Saturday, March 7, 2009

Telegraph Road at Pea Ridge

Today marks the 147th anniversary of the first day of the Battle of Pea Ridge, Arkansas. I'll continue to post about the battle through the weekend.

This photograph shows the Telegraph Road as it leads south from Elkhorn Tavern in the direction of the final Union lines. The road was the center of intense fighting on March 7, 1862, as Gen. Sterling Price's Confederates finally forced back Col. Eugene Carr's Second Brigade from near the tavern and drove south down the road.

At a critical moment of the fighting, Union Gen. Alexander Asboth planted artillery directly in the center of the road and, supported by a couple of infantry companies, fired in the face of the oncoming Confederates. The heroic act shattered oncoming Confederate ranks. Holding his position, Asboth continued to fire until, his men falling around him and his ammunition exhausted, he fell back on the main Union line that was forming to his rear. The general was severely wounded during the stand, but would continue to fight until the end of the battle.

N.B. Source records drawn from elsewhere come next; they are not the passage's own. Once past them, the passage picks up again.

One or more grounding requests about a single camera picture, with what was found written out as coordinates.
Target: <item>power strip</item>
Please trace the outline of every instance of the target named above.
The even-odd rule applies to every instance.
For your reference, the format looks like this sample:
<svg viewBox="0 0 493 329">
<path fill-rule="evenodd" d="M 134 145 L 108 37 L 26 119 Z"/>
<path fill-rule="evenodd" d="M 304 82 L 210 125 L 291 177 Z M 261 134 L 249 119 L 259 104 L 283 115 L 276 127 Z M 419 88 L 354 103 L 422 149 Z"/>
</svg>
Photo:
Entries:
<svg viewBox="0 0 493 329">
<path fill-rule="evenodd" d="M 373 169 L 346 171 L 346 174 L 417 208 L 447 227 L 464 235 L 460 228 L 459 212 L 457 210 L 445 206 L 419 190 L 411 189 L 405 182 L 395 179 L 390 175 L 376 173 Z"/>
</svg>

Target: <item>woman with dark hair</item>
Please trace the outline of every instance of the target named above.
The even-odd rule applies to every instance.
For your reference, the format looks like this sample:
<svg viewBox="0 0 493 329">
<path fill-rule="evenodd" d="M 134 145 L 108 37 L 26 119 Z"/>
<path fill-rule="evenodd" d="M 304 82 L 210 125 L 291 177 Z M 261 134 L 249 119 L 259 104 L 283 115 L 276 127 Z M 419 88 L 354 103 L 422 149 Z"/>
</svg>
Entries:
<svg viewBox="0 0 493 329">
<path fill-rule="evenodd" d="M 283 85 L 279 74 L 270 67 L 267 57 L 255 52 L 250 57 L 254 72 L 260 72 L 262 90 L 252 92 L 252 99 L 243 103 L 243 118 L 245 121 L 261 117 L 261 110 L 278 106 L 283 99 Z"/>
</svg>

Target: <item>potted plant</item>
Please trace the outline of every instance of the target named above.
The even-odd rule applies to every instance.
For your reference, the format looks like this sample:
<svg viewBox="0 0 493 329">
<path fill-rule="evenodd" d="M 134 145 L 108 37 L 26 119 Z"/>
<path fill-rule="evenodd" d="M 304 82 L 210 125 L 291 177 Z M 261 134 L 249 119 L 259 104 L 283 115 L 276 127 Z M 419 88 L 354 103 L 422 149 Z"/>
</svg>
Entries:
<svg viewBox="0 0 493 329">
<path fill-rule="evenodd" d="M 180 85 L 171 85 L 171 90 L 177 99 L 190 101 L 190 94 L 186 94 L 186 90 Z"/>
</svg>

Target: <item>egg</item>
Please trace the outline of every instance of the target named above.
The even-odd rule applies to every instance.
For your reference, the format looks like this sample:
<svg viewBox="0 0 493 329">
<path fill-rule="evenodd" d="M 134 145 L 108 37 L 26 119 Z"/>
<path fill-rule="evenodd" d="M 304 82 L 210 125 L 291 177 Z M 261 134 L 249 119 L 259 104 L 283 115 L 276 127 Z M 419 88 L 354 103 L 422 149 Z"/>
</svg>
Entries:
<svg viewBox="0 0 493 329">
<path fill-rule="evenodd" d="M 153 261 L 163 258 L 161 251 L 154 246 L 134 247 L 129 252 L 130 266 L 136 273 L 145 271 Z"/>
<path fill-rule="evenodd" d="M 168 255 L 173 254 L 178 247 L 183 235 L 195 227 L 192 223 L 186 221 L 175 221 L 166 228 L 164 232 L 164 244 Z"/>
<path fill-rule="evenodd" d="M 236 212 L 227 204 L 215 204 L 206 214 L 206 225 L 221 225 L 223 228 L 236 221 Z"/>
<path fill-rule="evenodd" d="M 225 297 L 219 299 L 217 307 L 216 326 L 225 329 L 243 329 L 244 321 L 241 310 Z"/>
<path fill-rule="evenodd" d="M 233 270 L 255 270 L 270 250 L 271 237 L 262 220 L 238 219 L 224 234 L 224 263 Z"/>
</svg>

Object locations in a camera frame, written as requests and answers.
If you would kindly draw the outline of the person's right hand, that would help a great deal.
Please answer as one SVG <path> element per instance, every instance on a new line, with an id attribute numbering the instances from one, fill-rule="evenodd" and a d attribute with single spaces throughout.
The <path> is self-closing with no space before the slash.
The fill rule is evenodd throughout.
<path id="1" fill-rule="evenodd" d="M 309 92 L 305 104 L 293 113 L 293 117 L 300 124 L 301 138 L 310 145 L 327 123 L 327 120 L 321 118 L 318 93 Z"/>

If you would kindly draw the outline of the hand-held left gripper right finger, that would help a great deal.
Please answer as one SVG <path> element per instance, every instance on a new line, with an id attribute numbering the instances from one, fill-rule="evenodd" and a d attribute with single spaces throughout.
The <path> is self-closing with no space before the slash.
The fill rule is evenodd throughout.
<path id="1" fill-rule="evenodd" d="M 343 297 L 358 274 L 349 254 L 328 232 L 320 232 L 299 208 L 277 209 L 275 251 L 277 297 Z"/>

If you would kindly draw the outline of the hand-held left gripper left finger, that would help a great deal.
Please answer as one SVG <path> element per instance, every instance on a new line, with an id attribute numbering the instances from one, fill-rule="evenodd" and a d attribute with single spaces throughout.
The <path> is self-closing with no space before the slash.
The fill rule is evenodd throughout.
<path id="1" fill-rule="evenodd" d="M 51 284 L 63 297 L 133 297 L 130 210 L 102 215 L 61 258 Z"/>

Asboth was one of the more remarkable Union generals of the war. A Hungarian refugee, he had served during the Revolt of 1848 in his native country but had been evacuated to the United States with Kossuth aboard the U.S.S. Mississippi. Settling in New York, he was an inventor who also did survey work before the work. He conducted the surveys of New York City's famed Central Park. General William T. Sherman wrote that Asboth was a man of great personal courage who was beloved by his troops. He was prone, according to Sherman, to underestimate his own abilities as a leader.
After Pea Ridge, he served in Mississippi, Tennessee and Kentucky before assuming command of the Union District of West Florida. Severely wounded again at the Battle of Marianna, Florida, in 1864, he later became the U.S. Minister to Argentina.
The hard fighting by the outnumbered Union troops halted Price's assaults and gave Gen. Curtis time to evacuate his main line and rush men to the scene of the fighting. By the end of the first day's fighting, he had achieved a remarkable 180 degree turn of front. The tactical accomplishment is still studied by military officers today.

The first day ended with the Confederates occupying the edge of a wooded area just south of Elkhorn Tavern and the Union troops forming on a slight elevation beyond.